**WHAT YOU HAVE TO DO**: From the first line of the entries below to the line with "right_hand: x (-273", give each line again exactly.

----

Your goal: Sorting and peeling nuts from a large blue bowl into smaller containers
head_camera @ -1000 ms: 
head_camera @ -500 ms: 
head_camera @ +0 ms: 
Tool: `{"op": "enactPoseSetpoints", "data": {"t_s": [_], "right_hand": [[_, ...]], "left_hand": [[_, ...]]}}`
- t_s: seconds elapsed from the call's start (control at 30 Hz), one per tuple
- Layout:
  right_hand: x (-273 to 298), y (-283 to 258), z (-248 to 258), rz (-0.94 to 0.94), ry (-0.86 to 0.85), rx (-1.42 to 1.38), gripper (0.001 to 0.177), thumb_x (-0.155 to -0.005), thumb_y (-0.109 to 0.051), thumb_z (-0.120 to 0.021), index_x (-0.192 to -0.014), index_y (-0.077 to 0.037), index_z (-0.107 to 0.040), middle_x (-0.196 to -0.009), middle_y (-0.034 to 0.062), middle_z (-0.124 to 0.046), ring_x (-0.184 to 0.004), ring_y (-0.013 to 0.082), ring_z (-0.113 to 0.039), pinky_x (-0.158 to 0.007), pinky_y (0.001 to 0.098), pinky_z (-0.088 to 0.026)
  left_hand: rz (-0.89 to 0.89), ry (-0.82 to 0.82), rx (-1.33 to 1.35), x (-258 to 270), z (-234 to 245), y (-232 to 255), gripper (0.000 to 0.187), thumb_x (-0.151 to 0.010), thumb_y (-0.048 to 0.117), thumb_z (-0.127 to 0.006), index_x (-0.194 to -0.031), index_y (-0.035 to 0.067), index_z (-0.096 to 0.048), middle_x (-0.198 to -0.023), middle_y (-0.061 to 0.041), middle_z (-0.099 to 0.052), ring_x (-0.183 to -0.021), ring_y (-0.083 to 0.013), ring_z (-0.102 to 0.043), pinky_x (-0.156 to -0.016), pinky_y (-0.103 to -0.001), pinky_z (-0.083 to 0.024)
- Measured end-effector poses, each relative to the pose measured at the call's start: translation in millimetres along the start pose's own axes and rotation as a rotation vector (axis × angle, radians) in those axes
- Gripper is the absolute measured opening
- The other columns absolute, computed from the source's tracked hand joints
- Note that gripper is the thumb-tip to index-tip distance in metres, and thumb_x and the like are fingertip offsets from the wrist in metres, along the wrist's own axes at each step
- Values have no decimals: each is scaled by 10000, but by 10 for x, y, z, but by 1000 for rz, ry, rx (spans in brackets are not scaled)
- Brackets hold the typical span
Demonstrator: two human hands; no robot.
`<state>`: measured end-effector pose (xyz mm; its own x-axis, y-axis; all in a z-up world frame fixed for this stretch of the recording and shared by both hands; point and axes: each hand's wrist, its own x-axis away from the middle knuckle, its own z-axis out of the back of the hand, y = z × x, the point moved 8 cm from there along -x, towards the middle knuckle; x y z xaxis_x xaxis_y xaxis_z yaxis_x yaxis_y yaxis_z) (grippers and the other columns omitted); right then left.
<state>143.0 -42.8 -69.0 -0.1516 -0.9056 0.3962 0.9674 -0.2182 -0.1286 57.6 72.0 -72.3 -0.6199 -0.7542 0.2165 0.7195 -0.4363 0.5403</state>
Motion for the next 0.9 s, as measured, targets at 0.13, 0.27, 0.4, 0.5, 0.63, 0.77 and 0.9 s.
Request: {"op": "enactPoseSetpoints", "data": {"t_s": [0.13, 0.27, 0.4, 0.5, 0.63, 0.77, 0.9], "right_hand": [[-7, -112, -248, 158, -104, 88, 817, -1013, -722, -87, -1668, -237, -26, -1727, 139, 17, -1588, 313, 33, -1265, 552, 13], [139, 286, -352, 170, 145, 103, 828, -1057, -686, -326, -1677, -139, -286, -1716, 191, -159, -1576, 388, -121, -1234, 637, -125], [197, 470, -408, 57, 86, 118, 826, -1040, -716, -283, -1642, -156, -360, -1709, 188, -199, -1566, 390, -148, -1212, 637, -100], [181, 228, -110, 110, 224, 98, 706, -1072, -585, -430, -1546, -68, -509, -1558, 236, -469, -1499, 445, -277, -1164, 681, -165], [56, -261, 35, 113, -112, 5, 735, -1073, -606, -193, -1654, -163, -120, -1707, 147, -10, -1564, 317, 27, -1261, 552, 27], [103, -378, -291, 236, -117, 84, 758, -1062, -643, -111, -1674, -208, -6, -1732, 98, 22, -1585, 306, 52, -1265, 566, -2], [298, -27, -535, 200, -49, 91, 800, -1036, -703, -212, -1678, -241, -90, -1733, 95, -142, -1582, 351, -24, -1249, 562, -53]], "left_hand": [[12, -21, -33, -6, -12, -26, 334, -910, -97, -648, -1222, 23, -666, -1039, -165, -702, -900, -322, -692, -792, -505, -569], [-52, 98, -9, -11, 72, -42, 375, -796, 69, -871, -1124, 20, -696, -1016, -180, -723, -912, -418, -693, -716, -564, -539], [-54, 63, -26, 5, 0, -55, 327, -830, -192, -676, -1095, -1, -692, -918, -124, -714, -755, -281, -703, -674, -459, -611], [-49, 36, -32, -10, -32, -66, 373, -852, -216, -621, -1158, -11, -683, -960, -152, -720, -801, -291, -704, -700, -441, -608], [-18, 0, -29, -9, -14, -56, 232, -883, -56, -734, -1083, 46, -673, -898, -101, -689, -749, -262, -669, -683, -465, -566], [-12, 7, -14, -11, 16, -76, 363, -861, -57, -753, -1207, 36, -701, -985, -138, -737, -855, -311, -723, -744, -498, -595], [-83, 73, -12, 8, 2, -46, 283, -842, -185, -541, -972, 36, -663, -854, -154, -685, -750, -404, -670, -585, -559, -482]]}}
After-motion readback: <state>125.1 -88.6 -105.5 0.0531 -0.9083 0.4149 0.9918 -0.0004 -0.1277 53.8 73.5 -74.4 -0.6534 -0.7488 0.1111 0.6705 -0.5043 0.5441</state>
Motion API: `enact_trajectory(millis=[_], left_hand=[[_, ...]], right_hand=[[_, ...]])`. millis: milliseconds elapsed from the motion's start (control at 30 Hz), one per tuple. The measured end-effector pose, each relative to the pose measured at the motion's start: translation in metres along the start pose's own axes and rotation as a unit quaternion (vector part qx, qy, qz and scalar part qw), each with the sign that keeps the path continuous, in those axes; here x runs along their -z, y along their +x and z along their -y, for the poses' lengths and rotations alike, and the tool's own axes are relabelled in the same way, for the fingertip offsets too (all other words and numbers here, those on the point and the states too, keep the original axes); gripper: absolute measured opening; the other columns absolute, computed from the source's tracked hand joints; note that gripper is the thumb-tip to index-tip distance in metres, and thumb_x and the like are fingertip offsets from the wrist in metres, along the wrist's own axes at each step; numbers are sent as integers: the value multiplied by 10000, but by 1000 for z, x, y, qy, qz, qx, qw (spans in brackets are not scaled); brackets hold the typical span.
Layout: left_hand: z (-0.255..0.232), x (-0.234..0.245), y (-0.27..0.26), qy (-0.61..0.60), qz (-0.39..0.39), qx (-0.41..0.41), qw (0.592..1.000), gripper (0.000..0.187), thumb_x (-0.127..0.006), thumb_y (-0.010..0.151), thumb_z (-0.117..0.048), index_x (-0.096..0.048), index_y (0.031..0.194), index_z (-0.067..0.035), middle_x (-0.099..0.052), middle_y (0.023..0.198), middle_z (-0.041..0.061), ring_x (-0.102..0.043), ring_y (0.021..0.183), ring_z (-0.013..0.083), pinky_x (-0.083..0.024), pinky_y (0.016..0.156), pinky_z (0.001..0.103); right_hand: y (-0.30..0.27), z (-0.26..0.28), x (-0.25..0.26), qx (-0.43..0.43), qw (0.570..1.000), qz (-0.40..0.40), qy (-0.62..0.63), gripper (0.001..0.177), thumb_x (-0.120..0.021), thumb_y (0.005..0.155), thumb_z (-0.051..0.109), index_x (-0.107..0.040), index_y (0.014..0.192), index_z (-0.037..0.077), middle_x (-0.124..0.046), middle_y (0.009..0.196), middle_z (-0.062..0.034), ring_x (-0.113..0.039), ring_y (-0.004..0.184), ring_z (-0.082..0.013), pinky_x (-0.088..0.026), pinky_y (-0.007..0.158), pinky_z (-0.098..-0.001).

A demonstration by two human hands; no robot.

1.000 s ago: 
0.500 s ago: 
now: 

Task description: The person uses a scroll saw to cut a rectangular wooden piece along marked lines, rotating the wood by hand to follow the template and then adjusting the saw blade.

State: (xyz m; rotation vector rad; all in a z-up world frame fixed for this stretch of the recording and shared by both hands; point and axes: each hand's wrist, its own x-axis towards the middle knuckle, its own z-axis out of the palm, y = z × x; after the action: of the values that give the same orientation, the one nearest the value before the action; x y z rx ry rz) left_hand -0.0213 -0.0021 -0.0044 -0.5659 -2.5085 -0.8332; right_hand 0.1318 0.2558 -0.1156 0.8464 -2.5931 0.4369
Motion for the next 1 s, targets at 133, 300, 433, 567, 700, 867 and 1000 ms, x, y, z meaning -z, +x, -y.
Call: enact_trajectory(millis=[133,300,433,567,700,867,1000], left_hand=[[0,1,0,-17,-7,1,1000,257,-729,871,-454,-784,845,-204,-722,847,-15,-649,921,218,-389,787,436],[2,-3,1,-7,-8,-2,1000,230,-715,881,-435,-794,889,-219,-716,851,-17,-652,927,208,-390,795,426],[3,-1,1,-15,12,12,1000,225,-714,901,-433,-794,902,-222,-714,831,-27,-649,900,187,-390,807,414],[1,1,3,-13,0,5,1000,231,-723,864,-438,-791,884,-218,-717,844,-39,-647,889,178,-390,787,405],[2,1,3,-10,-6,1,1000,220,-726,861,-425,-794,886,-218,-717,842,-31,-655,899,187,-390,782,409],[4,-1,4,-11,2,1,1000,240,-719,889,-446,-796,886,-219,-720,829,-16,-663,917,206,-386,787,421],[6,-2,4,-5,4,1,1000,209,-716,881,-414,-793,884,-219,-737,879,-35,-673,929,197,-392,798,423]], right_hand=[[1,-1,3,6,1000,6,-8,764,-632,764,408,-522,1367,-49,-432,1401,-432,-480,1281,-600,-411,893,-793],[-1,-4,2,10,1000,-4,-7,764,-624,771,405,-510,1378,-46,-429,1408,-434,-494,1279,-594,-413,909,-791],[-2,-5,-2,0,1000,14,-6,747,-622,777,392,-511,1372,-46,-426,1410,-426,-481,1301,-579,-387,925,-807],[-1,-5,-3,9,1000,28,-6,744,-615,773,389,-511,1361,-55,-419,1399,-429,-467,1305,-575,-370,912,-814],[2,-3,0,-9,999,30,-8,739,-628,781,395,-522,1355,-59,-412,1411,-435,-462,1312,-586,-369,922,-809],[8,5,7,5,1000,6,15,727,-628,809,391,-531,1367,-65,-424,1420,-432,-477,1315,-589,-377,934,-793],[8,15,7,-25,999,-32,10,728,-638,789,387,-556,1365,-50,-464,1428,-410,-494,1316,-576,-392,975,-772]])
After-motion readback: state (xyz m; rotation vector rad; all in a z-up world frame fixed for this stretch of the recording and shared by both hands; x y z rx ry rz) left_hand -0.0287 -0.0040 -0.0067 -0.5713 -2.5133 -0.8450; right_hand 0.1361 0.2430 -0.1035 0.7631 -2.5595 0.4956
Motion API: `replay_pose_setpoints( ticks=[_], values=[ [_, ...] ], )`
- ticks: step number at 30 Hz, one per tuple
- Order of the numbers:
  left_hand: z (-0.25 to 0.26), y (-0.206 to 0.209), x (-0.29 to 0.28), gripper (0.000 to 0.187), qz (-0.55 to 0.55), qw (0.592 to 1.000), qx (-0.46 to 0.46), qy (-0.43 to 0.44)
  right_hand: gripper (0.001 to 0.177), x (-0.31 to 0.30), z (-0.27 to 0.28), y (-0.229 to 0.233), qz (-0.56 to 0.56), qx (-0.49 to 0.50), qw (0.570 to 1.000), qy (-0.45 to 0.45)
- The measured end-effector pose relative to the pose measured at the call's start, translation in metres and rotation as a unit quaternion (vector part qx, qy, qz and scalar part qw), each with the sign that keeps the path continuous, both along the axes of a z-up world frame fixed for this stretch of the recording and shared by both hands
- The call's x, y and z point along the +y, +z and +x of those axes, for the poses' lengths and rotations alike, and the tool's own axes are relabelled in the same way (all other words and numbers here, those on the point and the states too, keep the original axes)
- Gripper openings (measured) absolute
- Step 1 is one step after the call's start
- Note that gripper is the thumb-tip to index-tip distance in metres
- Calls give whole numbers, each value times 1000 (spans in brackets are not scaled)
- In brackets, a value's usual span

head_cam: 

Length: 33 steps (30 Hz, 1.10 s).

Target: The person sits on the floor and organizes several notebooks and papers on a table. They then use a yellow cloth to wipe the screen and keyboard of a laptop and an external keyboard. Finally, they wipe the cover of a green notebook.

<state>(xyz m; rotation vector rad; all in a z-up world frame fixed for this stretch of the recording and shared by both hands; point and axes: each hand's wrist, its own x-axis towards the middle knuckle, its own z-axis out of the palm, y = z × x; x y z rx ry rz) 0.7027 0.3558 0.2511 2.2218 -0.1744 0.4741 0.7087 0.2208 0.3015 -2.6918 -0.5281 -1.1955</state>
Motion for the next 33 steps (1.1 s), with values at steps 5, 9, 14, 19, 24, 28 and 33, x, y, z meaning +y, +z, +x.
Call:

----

**ANSWER SPACE**:
Your goal: Sorting and peeling nuts from a large blue bowl into smaller containers
head_camera @ -1000 ms: 
head_camera @ -500 ms: 
head_camera @ +0 ms: 
Tool: `{"op": "enactPoseSetpoints", "data": {"t_s": [_], "right_hand": [[_, ...]], "left_hand": [[_, ...]]}}`
- t_s: seconds elapsed from the call's start (control at 30 Hz), one per tuple
- Layout:
  right_hand: x (-273 to 298), y (-283 to 258), z (-248 to 258), rz (-0.94 to 0.94), ry (-0.86 to 0.85), rx (-1.42 to 1.38), gripper (0.001 to 0.177), thumb_x (-0.155 to -0.005), thumb_y (-0.109 to 0.051), thumb_z (-0.120 to 0.021), index_x (-0.192 to -0.014), index_y (-0.077 to 0.037), index_z (-0.107 to 0.040), middle_x (-0.196 to -0.009), middle_y (-0.034 to 0.062), middle_z (-0.124 to 0.046), ring_x (-0.184 to 0.004), ring_y (-0.013 to 0.082), ring_z (-0.113 to 0.039), pinky_x (-0.158 to 0.007), pinky_y (0.001 to 0.098), pinky_z (-0.088 to 0.026)

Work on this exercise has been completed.